Below are some records. Return exactly the lines from the one with "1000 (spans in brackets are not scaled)" to the one with "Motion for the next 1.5", and nothing else.
[[ DATA open ]]
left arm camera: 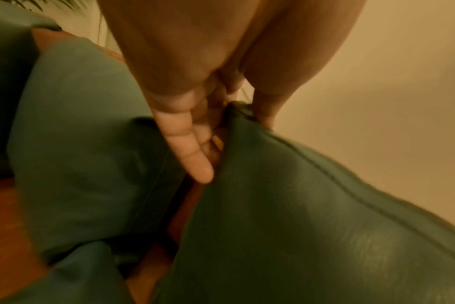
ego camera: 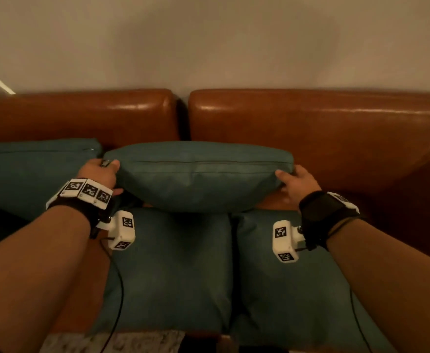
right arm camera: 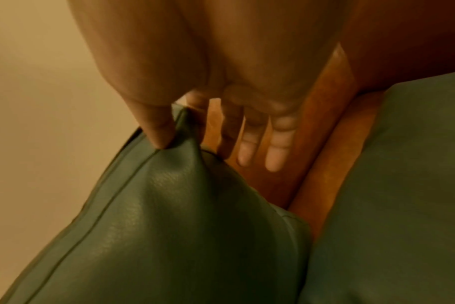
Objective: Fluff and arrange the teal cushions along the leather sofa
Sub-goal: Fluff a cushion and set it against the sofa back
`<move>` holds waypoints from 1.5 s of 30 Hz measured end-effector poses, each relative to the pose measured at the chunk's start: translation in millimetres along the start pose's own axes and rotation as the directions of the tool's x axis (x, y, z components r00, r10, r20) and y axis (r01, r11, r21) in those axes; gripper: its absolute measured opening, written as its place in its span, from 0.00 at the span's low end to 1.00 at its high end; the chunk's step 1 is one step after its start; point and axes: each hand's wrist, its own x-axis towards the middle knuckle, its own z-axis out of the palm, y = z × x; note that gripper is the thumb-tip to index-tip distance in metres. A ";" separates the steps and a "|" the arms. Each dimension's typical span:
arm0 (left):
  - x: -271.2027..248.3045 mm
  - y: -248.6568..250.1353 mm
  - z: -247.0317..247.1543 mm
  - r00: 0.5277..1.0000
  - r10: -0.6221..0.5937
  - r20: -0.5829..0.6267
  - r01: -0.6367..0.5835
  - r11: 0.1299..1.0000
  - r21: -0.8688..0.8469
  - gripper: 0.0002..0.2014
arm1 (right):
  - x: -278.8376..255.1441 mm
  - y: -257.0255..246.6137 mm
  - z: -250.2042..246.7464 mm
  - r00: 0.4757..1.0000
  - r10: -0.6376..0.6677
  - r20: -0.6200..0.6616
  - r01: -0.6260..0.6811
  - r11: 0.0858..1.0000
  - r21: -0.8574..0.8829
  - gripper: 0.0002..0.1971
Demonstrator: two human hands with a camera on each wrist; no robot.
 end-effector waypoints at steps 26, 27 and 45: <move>100.6 -25.9 -8.2 0.996 0.065 -0.057 -0.072 0.991 -0.117 0.18 | 29.3 -25.5 123.1 0.985 0.063 -0.163 -0.036 0.986 0.164 0.44; 103.2 -25.5 -8.4 0.995 0.075 -0.061 -0.081 0.991 -0.106 0.14 | 31.3 -28.9 122.5 0.983 0.051 -0.176 -0.031 0.992 0.120 0.42; 84.5 8.1 48.2 0.626 0.515 0.585 -0.703 0.048 0.710 0.61 | 51.1 -72.6 130.6 0.836 -0.419 0.355 0.391 -0.001 -0.920 0.59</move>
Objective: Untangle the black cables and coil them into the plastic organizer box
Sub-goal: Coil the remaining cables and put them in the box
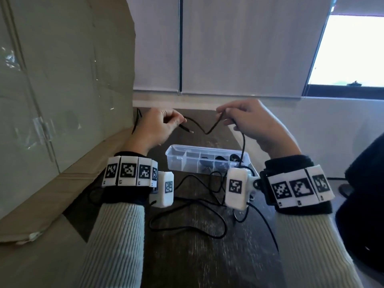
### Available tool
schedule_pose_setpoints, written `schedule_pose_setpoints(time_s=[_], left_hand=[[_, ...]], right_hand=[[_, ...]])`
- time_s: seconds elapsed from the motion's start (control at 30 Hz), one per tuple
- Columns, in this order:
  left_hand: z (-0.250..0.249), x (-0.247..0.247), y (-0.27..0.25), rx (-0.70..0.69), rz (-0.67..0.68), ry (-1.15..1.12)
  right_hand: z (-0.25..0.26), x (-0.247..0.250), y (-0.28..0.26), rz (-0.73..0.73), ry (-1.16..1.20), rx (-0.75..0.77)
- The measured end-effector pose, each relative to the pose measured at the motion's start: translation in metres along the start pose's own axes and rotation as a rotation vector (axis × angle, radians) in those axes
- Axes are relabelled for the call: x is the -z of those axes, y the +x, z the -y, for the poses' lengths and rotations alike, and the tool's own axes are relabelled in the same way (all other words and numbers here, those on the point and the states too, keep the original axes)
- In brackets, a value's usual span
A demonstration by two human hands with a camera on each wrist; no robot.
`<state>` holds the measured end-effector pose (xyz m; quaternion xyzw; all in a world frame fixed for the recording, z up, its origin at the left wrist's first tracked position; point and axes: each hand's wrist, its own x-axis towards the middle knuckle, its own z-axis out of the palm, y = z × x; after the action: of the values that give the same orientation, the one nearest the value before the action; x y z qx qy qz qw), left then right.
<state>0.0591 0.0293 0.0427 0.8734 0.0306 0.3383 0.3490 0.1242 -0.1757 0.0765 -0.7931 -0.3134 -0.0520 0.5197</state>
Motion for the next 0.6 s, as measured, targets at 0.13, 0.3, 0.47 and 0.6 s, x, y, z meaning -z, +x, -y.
schedule_pose_setpoints(time_s=[0.13,0.3,0.47,0.6], left_hand=[[0.014,-0.014,0.002,0.066,0.031,0.152],[0.022,-0.006,0.005,0.020,0.004,0.107],[0.008,-0.005,0.004,-0.178,0.026,0.002],[0.006,-0.009,0.005,-0.232,0.044,-0.141]], right_hand=[[0.002,-0.009,0.001,0.036,0.004,-0.020],[0.001,-0.005,0.000,-0.058,-0.081,0.079],[-0.006,-0.031,0.004,0.229,-0.361,0.146],[-0.011,-0.041,0.010,0.108,-0.424,0.140]])
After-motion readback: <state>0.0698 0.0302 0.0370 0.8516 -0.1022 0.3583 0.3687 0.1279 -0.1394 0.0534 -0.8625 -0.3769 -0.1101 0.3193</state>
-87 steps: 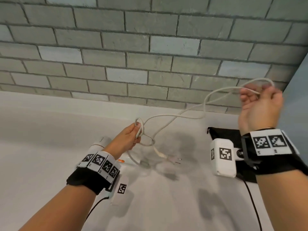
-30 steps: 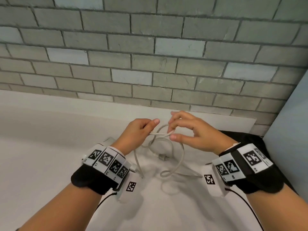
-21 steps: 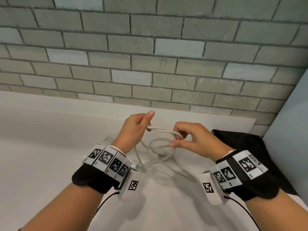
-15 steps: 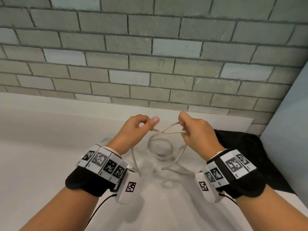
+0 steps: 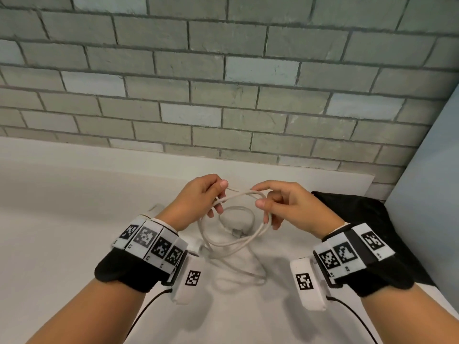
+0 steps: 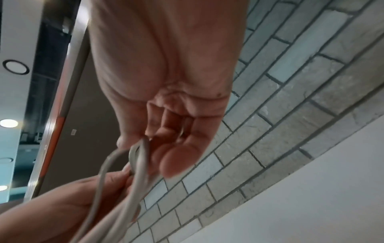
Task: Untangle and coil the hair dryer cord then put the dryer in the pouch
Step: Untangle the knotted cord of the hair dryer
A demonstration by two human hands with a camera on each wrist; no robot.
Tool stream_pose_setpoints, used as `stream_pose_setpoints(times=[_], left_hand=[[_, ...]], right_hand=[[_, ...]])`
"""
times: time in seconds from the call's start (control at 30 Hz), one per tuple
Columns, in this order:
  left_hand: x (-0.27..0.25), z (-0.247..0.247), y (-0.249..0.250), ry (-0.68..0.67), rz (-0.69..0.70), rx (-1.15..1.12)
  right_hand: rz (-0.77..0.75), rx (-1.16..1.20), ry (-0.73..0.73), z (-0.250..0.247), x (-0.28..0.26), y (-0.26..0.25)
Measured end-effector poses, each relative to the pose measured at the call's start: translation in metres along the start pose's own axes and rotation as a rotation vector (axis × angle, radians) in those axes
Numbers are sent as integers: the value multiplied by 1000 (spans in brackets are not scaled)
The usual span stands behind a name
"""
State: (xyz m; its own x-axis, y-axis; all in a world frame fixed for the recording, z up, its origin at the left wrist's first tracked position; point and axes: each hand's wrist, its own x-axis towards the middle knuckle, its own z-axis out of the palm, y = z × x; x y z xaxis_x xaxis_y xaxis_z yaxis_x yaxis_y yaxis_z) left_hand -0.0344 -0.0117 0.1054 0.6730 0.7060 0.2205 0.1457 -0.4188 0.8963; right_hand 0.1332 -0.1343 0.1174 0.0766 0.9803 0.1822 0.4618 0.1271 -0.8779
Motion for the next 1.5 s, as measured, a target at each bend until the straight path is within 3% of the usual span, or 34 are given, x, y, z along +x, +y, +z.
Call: stream_pose_setpoints(times=[0.1,0.17,0.2,0.3,0.4,0.5,0.6,0.7,0.83,0.9,1.0,1.07,1.2,1.3,1.37,1.5], left_hand=[[4,-3,-5,87,-73,-73],[8,-8,-9,190,-118,-157],[9,-11,-9,239,-132,-205],[12,-20,-6,351,-150,-377],[13,-31,-1,454,-112,-556],[13,-38,2,492,-60,-671],[11,-37,2,523,-31,-774],[14,-42,2,534,-20,-882],[21,-54,0,519,-67,-1029],[23,-52,0,514,-81,-1038],[23,-46,0,486,-100,-1021],[23,-49,0,478,-100,-1041],[21,-64,-8,539,-82,-1095],[18,-63,-12,532,-89,-1054],[15,-57,-13,499,-104,-960],[6,-42,-12,326,-154,-661]], right_hand=[[-60,-39,314,-7,3,8],[-150,-224,509,-15,3,13],[-193,-334,506,-18,2,15],[-208,-559,245,-17,-3,30],[12,-769,142,-21,-8,57],[226,-743,127,-24,-14,79],[220,-522,248,-28,-16,86],[110,-43,269,-25,-18,70],[-43,653,76,-22,-26,40],[-84,761,-34,-22,-29,31],[-63,425,-203,-17,-34,17],[32,123,-219,-14,-32,14],[135,-381,127,-27,-23,32],[348,-801,116,-33,-27,40],[438,-806,105,-29,-28,42],[286,-631,335,-32,-26,33]])
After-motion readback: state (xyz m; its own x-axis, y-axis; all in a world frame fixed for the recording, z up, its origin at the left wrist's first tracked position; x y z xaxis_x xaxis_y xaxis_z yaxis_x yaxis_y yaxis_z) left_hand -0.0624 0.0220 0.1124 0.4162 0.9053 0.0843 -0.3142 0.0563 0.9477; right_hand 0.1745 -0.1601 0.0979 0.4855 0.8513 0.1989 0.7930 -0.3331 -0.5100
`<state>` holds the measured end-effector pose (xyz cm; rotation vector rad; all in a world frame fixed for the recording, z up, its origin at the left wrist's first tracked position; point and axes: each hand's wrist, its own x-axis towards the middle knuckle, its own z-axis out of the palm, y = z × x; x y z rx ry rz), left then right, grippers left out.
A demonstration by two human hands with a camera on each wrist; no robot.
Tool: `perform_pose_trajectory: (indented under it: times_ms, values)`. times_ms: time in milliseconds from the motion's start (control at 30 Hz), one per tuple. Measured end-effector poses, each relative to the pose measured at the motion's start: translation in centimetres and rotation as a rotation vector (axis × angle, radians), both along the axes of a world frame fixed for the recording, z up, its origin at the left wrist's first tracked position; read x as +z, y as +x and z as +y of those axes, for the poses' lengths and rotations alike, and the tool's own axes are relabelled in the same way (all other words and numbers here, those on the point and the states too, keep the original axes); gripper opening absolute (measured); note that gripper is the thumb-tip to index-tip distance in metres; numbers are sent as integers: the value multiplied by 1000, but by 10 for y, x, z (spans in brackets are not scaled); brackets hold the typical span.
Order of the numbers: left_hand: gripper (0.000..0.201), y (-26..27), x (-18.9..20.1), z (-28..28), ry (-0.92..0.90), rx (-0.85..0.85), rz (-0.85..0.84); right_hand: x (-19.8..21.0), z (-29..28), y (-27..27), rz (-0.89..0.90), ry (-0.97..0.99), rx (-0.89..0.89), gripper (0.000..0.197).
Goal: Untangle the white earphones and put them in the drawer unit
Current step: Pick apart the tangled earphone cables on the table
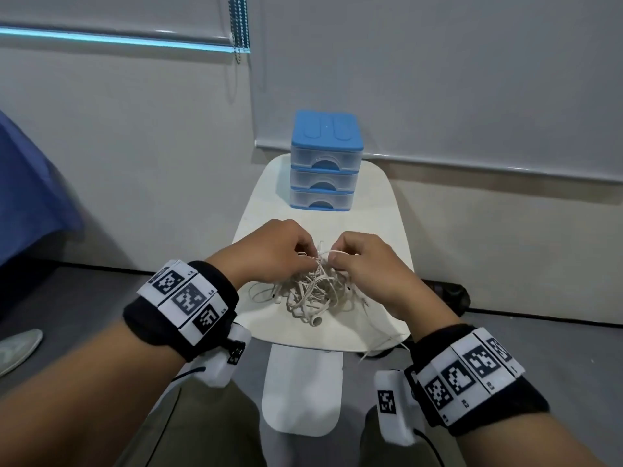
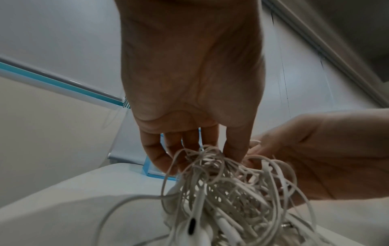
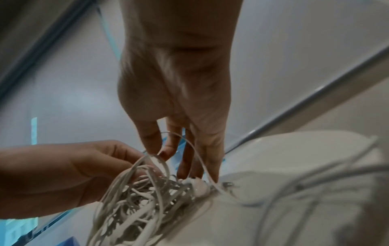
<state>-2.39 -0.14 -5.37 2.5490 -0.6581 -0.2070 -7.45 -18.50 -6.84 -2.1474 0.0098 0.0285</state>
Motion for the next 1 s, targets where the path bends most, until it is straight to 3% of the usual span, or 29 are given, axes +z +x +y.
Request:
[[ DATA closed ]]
*EXERCISE SOLUTION:*
Numbers are sent as integers: the value multiplied by 1000 (spans in brackets are not scaled)
The usual span stands behind a name
"""
State: (xyz m; its own x-axis, y-axis; all in a world frame fixed for the recording, z up, its origin at the left wrist's first tracked position; point and axes: each hand's wrist, its own x-axis towards the middle knuckle, its own z-axis out of the palm, y = z × x; x y z xaxis_x xaxis_y xaxis_z yaxis_x yaxis_y yaxis_z) left_hand -0.0344 -0.0117 0.1054 0.6730 0.7060 0.2205 0.1457 -0.4188 0.8963; right_hand 0.1332 -0.1343 0.1174 0.0766 0.9803 0.1822 0.4618 0.1271 -0.8779
Motion for the next 1.5 s, as measured, a target at each bend until the straight path is within 3% of the usual span, or 34 are given, x, y, z along +x, +y, +z.

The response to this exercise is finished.